====== Input records

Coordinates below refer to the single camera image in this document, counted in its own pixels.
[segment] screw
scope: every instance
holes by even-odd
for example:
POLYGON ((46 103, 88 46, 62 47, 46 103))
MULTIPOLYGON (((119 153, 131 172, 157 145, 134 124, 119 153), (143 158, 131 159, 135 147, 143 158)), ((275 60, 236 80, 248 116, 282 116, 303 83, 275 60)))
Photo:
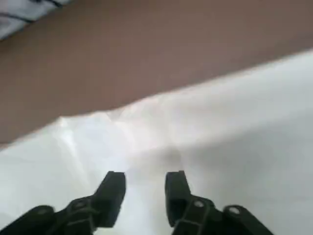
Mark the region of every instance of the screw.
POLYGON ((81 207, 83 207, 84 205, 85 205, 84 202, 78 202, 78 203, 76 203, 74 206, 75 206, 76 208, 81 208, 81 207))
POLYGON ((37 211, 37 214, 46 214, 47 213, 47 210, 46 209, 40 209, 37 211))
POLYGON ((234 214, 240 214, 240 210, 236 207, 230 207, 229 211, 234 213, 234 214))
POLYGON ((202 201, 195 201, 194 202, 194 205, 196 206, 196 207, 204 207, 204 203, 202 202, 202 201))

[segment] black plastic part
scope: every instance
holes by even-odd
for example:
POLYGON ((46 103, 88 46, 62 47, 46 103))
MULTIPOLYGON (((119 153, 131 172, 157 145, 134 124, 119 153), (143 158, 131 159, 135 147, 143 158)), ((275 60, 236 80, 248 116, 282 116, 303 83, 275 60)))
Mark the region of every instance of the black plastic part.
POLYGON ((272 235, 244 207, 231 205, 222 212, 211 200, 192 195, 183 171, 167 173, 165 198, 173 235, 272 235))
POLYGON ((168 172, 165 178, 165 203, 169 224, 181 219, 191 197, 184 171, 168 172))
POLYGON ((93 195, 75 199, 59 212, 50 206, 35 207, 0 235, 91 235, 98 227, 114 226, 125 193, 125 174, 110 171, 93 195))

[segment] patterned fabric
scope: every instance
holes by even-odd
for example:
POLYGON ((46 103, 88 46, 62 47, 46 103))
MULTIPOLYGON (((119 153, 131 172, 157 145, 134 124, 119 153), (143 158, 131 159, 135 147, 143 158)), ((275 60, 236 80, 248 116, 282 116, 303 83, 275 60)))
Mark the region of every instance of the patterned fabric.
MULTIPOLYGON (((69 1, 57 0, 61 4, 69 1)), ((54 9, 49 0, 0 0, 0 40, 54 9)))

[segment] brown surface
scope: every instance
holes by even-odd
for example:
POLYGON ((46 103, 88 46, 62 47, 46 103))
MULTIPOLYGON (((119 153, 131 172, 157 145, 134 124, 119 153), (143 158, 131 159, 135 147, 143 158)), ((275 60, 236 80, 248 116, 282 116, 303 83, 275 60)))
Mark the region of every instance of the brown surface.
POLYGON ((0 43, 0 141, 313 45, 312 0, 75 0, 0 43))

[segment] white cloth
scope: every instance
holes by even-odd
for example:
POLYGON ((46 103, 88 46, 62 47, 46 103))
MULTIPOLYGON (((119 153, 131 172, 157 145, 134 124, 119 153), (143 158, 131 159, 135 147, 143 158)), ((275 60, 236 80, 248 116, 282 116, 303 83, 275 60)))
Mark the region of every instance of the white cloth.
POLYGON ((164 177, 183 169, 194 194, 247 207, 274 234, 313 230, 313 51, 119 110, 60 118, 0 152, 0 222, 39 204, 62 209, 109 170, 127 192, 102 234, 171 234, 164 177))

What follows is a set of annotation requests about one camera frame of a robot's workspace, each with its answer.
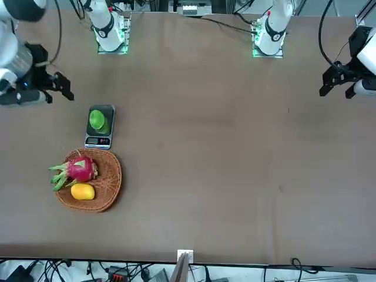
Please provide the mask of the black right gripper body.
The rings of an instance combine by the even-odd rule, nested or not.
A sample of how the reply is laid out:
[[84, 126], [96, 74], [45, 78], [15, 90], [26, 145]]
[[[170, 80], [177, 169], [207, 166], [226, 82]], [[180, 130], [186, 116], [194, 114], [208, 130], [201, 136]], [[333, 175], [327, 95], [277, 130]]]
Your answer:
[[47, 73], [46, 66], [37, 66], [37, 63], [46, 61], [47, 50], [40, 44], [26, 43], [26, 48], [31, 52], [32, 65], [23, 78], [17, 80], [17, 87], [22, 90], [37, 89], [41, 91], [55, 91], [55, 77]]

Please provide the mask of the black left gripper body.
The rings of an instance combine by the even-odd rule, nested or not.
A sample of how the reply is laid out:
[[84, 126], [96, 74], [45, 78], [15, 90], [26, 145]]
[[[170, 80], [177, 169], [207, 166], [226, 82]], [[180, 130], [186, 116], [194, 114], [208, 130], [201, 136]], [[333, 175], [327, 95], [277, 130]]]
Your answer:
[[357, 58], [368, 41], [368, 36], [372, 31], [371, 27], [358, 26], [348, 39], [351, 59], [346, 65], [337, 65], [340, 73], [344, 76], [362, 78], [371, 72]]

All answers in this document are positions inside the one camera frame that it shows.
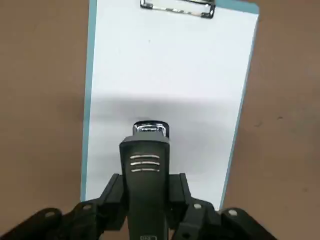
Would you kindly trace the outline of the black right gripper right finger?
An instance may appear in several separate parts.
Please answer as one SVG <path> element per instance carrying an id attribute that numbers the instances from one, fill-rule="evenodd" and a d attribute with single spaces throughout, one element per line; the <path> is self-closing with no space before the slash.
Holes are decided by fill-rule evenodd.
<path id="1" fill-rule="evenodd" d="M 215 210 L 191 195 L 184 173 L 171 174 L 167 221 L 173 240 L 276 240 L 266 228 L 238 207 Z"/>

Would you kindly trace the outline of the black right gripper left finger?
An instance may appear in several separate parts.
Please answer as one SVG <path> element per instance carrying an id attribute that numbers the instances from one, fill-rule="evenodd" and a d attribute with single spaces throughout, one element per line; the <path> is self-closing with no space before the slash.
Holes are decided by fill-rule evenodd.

============

→ **To do**:
All of the lines above must be repeated without alteration, though the pictures are to be excluded.

→ **The completed task**:
Coordinates below refer to the single camera image in this document, counted in its own pixels.
[segment] screw
scope: every instance
holes by even-odd
for example:
POLYGON ((46 103, 88 46, 62 47, 46 103))
MULTIPOLYGON (((119 153, 131 172, 157 145, 134 124, 119 153), (143 158, 131 159, 135 147, 143 158)), ((275 60, 236 80, 248 116, 282 116, 303 83, 275 60)))
Photo:
Mark the region of every instance of the screw.
POLYGON ((81 207, 83 207, 84 205, 85 205, 84 202, 78 202, 78 203, 76 203, 74 206, 75 206, 76 208, 81 208, 81 207))
POLYGON ((37 211, 37 214, 46 214, 47 213, 47 210, 46 209, 40 209, 37 211))
POLYGON ((234 214, 240 214, 240 210, 236 207, 230 207, 229 211, 234 213, 234 214))
POLYGON ((202 201, 195 201, 194 202, 194 205, 196 206, 196 207, 204 207, 204 203, 202 202, 202 201))

[segment] black plastic part
scope: every instance
holes by even-odd
for example:
POLYGON ((46 103, 88 46, 62 47, 46 103))
MULTIPOLYGON (((119 153, 131 172, 157 145, 134 124, 119 153), (143 158, 131 159, 135 147, 143 158)), ((275 60, 236 80, 248 116, 282 116, 303 83, 275 60)))
Mark the region of every instance of the black plastic part.
POLYGON ((272 235, 244 207, 231 205, 222 212, 211 200, 192 195, 183 171, 167 173, 165 198, 173 235, 272 235))
POLYGON ((168 172, 165 178, 165 203, 169 224, 181 219, 191 197, 184 171, 168 172))
POLYGON ((93 195, 75 199, 59 212, 50 206, 35 207, 0 235, 91 235, 98 227, 114 226, 125 193, 125 174, 110 171, 93 195))

[segment] patterned fabric
scope: every instance
holes by even-odd
for example:
POLYGON ((46 103, 88 46, 62 47, 46 103))
MULTIPOLYGON (((119 153, 131 172, 157 145, 134 124, 119 153), (143 158, 131 159, 135 147, 143 158)), ((275 60, 236 80, 248 116, 282 116, 303 83, 275 60)))
Mark the region of every instance of the patterned fabric.
MULTIPOLYGON (((69 1, 57 0, 61 4, 69 1)), ((54 9, 49 0, 0 0, 0 40, 54 9)))

[segment] brown surface
scope: every instance
holes by even-odd
for example:
POLYGON ((46 103, 88 46, 62 47, 46 103))
MULTIPOLYGON (((119 153, 131 172, 157 145, 134 124, 119 153), (143 158, 131 159, 135 147, 143 158)), ((275 60, 236 80, 248 116, 282 116, 303 83, 275 60)))
Mark the region of every instance of the brown surface.
POLYGON ((0 43, 0 141, 313 45, 312 0, 75 0, 0 43))

[segment] white cloth
scope: every instance
holes by even-odd
for example:
POLYGON ((46 103, 88 46, 62 47, 46 103))
MULTIPOLYGON (((119 153, 131 172, 157 145, 134 124, 119 153), (143 158, 131 159, 135 147, 143 158)), ((275 60, 236 80, 248 116, 282 116, 303 83, 275 60)))
Mark the region of every instance of the white cloth.
POLYGON ((164 177, 183 169, 194 194, 247 207, 274 234, 313 230, 313 51, 119 110, 60 118, 0 152, 0 222, 39 204, 62 209, 109 170, 127 192, 102 234, 171 234, 164 177))

What follows is a set of annotation requests about one camera frame of a robot's workspace, each with its answer.
Please provide the mask of the black right gripper body.
The rings of an instance combine by the even-odd rule, nested or not.
A sample of how the reply is laid out:
[[84, 126], [96, 74], [45, 78], [15, 90], [26, 145]]
[[[170, 80], [177, 169], [207, 166], [226, 82]], [[180, 130], [186, 116], [194, 114], [208, 130], [201, 136]], [[333, 175], [327, 95], [277, 130]]]
Your answer:
[[47, 73], [46, 66], [37, 66], [37, 63], [46, 61], [47, 50], [40, 44], [26, 43], [26, 48], [31, 52], [32, 65], [23, 78], [17, 80], [17, 87], [22, 90], [37, 89], [41, 91], [55, 91], [55, 77]]

Please provide the mask of the black left gripper body.
The rings of an instance combine by the even-odd rule, nested or not.
A sample of how the reply is laid out:
[[84, 126], [96, 74], [45, 78], [15, 90], [26, 145]]
[[[170, 80], [177, 169], [207, 166], [226, 82]], [[180, 130], [186, 116], [194, 114], [208, 130], [201, 136]], [[333, 175], [327, 95], [277, 130]]]
Your answer:
[[357, 58], [368, 41], [368, 36], [372, 31], [371, 27], [358, 26], [348, 39], [351, 59], [346, 65], [337, 65], [340, 73], [344, 76], [362, 78], [371, 72]]

All answers in this document are positions inside the one camera frame that it shows.
Would you kindly trace the outline of the black right gripper right finger?
An instance may appear in several separate parts.
Please answer as one SVG <path> element per instance carrying an id attribute that numbers the instances from one, fill-rule="evenodd" and a d attribute with single spaces throughout, one element per line; the <path> is self-closing with no space before the slash.
Holes are decided by fill-rule evenodd.
<path id="1" fill-rule="evenodd" d="M 215 210 L 191 195 L 184 173 L 171 174 L 167 221 L 173 240 L 276 240 L 266 228 L 238 207 Z"/>

Would you kindly trace the outline of the black right gripper left finger?
An instance may appear in several separate parts.
Please answer as one SVG <path> element per instance carrying an id attribute that numbers the instances from one, fill-rule="evenodd" and a d attribute with single spaces throughout, one element per line; the <path> is self-closing with no space before the slash.
Holes are decided by fill-rule evenodd.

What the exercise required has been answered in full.